Supplied records Block Start

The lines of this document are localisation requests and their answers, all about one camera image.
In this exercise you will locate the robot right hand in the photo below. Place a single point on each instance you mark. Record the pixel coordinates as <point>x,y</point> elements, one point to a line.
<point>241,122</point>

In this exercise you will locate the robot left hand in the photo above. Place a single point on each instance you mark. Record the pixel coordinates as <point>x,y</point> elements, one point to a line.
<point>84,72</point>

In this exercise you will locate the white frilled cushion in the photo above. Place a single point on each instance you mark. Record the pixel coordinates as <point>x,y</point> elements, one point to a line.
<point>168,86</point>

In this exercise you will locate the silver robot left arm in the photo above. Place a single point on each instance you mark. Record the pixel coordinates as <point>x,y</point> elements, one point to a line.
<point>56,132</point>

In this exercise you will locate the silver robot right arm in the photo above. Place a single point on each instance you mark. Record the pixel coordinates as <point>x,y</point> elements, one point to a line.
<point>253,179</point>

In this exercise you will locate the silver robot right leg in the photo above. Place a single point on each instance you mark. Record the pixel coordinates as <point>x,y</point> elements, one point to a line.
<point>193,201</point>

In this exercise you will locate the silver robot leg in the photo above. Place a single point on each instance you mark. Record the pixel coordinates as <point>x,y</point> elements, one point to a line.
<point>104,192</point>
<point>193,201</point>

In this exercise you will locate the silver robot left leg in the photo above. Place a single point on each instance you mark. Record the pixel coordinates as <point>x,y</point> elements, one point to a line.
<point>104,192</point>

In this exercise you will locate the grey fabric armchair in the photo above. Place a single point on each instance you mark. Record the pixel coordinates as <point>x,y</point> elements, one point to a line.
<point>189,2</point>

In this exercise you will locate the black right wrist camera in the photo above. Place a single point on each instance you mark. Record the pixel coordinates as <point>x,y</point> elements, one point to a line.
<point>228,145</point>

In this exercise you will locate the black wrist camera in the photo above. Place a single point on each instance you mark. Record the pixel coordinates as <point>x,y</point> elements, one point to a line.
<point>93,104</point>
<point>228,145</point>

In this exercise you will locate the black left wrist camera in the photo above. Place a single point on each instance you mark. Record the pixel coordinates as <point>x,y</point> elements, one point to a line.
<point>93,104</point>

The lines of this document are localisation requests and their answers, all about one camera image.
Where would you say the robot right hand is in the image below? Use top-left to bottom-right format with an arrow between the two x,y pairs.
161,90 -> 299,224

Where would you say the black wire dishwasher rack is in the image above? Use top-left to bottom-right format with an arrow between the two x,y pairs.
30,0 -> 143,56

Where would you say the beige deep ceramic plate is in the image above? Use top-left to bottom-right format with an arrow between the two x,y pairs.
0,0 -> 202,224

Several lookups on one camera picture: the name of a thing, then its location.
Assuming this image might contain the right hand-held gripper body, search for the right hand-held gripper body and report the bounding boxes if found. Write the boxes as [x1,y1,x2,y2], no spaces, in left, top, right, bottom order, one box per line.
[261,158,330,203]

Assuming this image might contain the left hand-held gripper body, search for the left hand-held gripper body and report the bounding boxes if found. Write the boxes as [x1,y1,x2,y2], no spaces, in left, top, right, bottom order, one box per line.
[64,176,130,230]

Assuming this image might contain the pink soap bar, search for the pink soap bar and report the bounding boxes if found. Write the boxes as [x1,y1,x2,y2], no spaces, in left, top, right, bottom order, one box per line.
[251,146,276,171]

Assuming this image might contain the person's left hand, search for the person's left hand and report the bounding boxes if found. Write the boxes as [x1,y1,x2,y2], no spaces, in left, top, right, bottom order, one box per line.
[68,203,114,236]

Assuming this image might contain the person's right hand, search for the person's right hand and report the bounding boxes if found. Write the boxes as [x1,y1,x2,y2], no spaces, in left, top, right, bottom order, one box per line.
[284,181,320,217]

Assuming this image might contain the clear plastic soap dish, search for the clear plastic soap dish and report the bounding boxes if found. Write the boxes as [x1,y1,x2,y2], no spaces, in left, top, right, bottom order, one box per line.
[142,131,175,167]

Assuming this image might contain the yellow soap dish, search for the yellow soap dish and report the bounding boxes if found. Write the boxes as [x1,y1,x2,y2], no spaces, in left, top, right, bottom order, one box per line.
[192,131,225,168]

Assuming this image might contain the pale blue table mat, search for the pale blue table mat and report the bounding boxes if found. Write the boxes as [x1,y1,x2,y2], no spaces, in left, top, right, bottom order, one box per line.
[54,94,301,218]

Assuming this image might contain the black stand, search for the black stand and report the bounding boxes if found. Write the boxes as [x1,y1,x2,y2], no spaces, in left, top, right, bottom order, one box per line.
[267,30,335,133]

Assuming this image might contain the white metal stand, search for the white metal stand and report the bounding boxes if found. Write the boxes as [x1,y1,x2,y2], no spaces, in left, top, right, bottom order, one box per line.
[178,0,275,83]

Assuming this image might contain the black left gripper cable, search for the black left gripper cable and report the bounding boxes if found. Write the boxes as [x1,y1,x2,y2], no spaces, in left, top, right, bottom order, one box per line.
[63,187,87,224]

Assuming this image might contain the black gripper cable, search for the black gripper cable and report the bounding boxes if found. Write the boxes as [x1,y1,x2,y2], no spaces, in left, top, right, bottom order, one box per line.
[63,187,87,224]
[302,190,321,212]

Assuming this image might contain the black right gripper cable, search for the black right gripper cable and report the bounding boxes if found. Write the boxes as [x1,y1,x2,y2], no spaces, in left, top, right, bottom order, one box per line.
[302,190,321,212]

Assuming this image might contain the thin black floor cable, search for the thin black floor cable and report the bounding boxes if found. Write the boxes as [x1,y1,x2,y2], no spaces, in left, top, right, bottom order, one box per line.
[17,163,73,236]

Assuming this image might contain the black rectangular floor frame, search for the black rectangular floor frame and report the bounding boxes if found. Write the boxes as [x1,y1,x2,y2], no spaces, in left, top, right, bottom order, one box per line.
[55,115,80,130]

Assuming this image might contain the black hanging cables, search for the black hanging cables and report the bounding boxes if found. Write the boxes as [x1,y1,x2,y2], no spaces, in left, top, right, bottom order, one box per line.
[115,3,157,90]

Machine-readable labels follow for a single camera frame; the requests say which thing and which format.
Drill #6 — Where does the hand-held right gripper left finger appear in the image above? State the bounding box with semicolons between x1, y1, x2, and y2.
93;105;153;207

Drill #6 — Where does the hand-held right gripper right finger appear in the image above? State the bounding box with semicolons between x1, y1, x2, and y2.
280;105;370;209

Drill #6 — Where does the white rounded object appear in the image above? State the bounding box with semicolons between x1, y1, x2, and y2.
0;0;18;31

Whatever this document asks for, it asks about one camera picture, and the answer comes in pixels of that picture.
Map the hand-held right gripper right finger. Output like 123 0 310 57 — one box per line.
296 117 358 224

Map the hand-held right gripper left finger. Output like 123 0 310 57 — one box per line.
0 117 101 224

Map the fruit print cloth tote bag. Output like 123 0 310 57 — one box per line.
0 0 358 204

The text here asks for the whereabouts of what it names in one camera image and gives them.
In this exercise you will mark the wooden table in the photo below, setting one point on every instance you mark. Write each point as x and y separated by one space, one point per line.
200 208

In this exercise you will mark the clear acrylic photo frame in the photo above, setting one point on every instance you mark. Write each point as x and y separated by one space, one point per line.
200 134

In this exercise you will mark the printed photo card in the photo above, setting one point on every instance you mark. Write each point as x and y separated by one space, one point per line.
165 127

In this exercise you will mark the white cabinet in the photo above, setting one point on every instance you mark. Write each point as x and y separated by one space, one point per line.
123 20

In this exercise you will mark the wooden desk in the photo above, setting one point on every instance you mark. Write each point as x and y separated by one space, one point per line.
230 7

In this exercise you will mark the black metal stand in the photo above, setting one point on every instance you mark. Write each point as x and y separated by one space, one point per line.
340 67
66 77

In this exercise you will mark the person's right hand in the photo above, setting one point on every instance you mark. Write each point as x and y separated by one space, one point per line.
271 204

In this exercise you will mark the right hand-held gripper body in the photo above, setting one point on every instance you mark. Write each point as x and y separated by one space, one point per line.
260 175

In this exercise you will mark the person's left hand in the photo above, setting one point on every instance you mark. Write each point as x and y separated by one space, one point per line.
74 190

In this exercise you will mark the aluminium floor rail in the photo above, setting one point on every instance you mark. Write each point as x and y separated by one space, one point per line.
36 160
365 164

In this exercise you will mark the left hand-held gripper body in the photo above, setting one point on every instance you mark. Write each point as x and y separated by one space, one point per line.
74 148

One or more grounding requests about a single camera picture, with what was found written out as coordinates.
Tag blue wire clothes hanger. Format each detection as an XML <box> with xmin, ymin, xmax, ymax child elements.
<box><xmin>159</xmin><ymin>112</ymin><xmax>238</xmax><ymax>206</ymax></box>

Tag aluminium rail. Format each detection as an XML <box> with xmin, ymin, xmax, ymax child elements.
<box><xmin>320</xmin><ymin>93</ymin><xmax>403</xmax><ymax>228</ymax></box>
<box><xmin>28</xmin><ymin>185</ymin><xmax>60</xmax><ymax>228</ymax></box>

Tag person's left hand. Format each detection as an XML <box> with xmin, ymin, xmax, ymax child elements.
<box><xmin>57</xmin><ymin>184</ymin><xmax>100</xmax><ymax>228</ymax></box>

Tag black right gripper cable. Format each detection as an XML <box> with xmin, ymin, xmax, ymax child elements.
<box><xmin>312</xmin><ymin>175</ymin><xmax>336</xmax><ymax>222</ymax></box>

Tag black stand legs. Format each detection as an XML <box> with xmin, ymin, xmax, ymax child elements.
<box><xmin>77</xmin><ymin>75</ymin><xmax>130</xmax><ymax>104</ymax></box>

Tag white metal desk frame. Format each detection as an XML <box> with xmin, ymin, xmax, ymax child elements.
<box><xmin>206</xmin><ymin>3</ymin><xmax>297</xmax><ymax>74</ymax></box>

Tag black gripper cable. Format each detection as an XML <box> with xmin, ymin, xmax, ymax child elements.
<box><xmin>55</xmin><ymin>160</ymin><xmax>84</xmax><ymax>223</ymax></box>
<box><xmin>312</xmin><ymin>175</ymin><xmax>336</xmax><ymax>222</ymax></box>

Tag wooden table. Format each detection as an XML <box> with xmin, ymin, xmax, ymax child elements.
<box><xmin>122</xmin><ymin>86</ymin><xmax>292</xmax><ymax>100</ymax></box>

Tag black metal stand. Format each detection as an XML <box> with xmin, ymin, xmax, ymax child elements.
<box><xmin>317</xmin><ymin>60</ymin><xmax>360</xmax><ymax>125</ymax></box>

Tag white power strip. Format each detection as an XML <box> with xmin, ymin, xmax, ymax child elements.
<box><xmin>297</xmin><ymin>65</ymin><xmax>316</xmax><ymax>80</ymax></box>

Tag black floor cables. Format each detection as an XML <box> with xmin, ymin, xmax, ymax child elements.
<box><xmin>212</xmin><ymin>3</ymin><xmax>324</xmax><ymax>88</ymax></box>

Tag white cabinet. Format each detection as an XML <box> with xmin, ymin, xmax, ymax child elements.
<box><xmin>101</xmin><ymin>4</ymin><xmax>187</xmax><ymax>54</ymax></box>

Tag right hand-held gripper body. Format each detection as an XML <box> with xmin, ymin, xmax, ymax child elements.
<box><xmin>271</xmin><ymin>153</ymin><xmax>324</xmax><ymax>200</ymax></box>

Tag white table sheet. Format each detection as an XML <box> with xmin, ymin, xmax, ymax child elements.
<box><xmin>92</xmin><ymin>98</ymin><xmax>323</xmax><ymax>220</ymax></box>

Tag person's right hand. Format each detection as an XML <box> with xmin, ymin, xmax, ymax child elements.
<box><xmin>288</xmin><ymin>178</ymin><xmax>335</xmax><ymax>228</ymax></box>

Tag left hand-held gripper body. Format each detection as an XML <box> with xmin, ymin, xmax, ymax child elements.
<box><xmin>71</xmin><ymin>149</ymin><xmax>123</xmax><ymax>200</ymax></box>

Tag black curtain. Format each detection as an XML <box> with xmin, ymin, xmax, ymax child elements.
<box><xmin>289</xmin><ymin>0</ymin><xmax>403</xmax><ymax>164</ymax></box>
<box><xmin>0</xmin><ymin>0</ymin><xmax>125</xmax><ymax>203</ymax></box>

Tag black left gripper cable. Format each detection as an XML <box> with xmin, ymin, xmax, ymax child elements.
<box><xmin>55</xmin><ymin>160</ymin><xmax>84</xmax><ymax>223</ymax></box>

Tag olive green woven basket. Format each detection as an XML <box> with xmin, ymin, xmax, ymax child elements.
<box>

Supplied records Block End

## The problem
What do the lines of the material read, from the first through the line with "<point>241,122</point>"? Transcribe them exactly and stop there.

## Reply to the exercise
The lines of this document are localisation requests and their answers, all about one camera image.
In this exercise you will locate the robot right hand in the photo below. Place a single point on each instance you mark. Record the pixel coordinates as <point>x,y</point> elements, one point to a line.
<point>241,122</point>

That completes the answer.